Assigned task: Would you repeat every line below exactly, please?

*** Excerpted data ***

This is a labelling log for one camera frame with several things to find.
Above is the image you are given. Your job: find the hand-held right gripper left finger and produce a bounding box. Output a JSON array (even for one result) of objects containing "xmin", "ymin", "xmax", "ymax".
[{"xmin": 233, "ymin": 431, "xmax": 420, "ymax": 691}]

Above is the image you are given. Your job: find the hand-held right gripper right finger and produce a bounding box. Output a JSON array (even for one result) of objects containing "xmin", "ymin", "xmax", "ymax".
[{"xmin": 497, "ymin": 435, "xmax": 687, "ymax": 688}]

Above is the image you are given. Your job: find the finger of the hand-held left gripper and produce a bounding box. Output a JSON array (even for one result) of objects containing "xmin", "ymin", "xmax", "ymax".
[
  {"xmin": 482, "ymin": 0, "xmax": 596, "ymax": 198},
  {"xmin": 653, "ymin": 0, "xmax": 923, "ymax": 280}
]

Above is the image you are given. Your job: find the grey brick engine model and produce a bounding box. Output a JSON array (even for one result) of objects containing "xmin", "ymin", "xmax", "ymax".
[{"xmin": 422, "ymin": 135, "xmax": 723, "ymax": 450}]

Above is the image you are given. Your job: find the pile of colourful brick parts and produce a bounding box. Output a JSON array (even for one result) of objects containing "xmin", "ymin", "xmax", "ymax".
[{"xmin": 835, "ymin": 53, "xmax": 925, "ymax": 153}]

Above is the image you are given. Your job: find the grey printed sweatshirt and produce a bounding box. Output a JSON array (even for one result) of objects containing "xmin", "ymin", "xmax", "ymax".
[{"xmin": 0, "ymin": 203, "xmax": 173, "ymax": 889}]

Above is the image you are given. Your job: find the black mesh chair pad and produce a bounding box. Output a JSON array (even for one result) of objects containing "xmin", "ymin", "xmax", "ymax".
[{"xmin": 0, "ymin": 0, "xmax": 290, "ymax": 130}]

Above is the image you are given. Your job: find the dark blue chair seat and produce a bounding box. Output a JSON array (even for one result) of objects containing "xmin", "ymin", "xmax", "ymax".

*** End of Excerpted data ***

Task solution:
This is a labelling log for one camera frame with several things to find.
Above is the image you are given. Your job: find the hand-held right gripper left finger and produce a bounding box. Output a JSON array (even for one result) of objects containing "xmin", "ymin", "xmax", "ymax".
[{"xmin": 233, "ymin": 431, "xmax": 420, "ymax": 691}]

Above is the image you are given. Your job: find the hand-held right gripper right finger and produce a bounding box. Output a JSON array (even for one result) of objects containing "xmin", "ymin", "xmax", "ymax".
[{"xmin": 497, "ymin": 435, "xmax": 687, "ymax": 688}]

Above is the image you are given. Your job: find the finger of the hand-held left gripper and produce a bounding box. Output a JSON array (even for one result) of objects containing "xmin", "ymin", "xmax", "ymax".
[
  {"xmin": 482, "ymin": 0, "xmax": 596, "ymax": 198},
  {"xmin": 653, "ymin": 0, "xmax": 923, "ymax": 280}
]

Above is the image you are given. Your job: find the grey brick engine model and produce a bounding box. Output a JSON array (even for one result) of objects containing "xmin", "ymin", "xmax", "ymax".
[{"xmin": 422, "ymin": 135, "xmax": 723, "ymax": 450}]

Above is the image you are given. Your job: find the pile of colourful brick parts and produce a bounding box. Output a JSON array (even for one result) of objects containing "xmin", "ymin", "xmax", "ymax".
[{"xmin": 835, "ymin": 53, "xmax": 925, "ymax": 153}]

Above is the image you are given. Your job: find the grey printed sweatshirt and produce a bounding box. Output a JSON array (even for one result) of objects containing "xmin", "ymin", "xmax", "ymax".
[{"xmin": 0, "ymin": 203, "xmax": 173, "ymax": 889}]

Above is the image you are given. Your job: find the black mesh chair pad and produce a bounding box. Output a JSON array (even for one result) of objects containing "xmin", "ymin", "xmax", "ymax".
[{"xmin": 0, "ymin": 0, "xmax": 290, "ymax": 130}]

Above is the image you are given. Your job: find the dark blue chair seat and produce a bounding box. Output a JSON array (even for one result) of objects containing "xmin", "ymin", "xmax", "ymax".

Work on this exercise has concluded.